The obvious explanation is disquiet at Bush's presumption that because he
wants to knock off Iraq's Saddam Hussein, everyone else should tag along
behind in accordance with his rule, "those who are not with us are against
us."

Jean Chrétien has expressed this attitude as well as anyone by saying that
proof of Saddam's complicity with terrorism must be produced, and the
mission itself be sanctioned by the United Nations.

But this kind of response is valid only up to a point. Demanding to be
consulted and for the U.N. to have the chance to give its seal of approval
is a process ‹ a string of diplomatic niceties ‹ rather than a policy.

This argument will be won eventually by whichever side has a clear idea of
what it actually wants to do. Which Bush does.

Sooner or later the others, including us, will get dragged into accepting
the brutal but appealing logic of Bush's policy, which is to force a "regime
change" in Baghdad by whatever means it takes.

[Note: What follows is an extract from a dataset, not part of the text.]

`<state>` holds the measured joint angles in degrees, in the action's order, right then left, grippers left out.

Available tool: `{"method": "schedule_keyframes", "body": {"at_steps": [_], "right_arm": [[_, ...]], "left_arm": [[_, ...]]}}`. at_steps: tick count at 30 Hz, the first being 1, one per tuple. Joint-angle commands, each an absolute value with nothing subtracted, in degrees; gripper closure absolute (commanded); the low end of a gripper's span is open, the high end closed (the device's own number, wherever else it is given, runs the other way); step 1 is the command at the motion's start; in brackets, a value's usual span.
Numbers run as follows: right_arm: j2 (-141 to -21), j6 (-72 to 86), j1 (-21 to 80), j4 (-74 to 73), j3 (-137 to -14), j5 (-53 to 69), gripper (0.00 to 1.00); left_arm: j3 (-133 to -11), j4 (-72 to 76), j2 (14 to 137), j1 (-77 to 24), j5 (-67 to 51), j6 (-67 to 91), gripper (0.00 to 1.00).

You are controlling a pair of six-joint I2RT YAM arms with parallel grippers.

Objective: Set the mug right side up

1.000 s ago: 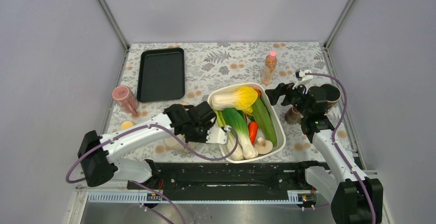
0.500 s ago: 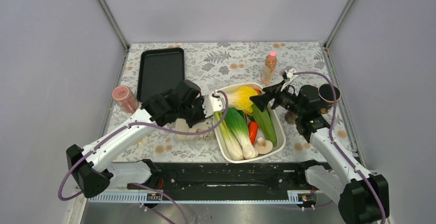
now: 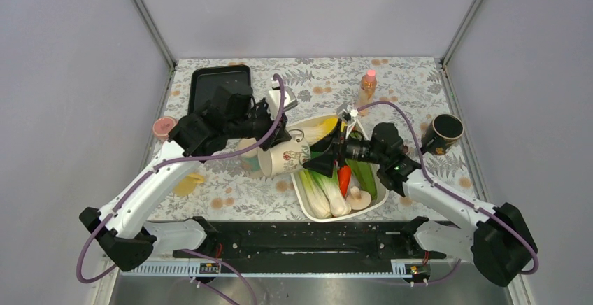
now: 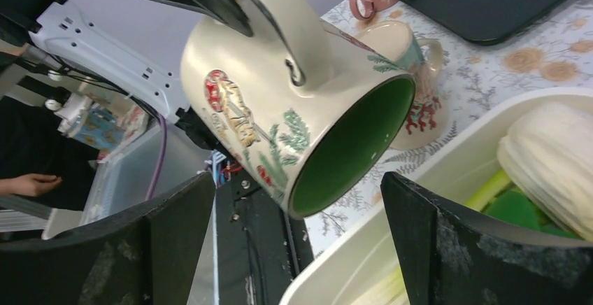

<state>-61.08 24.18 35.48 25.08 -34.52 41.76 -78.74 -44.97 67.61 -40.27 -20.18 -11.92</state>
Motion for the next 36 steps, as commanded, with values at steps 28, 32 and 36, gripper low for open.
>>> {"method": "schedule_keyframes", "body": {"at_steps": [28, 32, 36], "right_arm": [[-62.27, -67.08, 69.26, -14.91, -54.28, -29.74, 1.00], [-69.55, -76.30, 73.22, -16.90, -58.54, -42.18, 1.00], [-72.23, -76.25, 73.84, -18.42, -61.62, -45.12, 1.00]], "left_arm": [[-100.63, -52.72, 74.05, -41.70, -11.24, -7.38, 0.01], [-107.46, -57.33, 80.60, -48.47, -3.38, -10.96, 0.02], [-102.60, -56.79, 80.78, -53.58, 3.45, -14.77, 0.10]]}}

The first step in this drearily predictable retreat has already been taken
by Foreign Affairs Minister Bill Graham. He says Canada remains open to
accepting all options, such as that "an emergency might arise" which would
force Washington to take swift, military action.

Already, that's almost a done deal. In a few months, the U.S. will
manufacture a causus belli for attacking Iraq, as by insisting on impossibly
intrusive U.N. inspections. If Saddam agrees, he'll suffer a devastating
loss of face as well as the loss of some of his weapons of mass destruction.
If he refuses, down come the bombs with Canada saying, Aye, Aye.

What else to do?

Copy Bush and the Americans. That sounds paradoxical. It is paradoxical. But
it could be both the right way and the best way politically.

Ever since Sept. 11, Bush has put U.S. national interest ahead of
everything. In the initial counterattack against terrorism, that
self-interest coincided with international interest: Al Qaeda and Islamic
extremism are a menace to the world community.

As time goes by, though, American national self-interest, and Bush's
political interests, are becoming increasingly predominant. The Pentagon has
just got a $48 billion budget increase. The U.S. is securing new bases in
the Central Asia republics. Defence spending is functioning as a
Keynesian-type economic stimulus. The mood of patriotism has united
Americans wonderfully. Bush's personal popularity is sky-high. Knocking off
Saddam will keep him up there, and, as important, leaving Saddam untouched
would cause Bush Jr. to be tagged as a look-alike who'd blinked, as once did
his father.

That some of these motives are opportunistic doesn't at all negate the
validity of U.S. policy on Iraq. There's a conviction in Washington these
days that toughness against evildoers ‹ in the manner of Ronald Regan
against Soviet communism ‹ is both the right policy and the best policy
politically.

It's that quality of conviction that we ourselves most need to copy.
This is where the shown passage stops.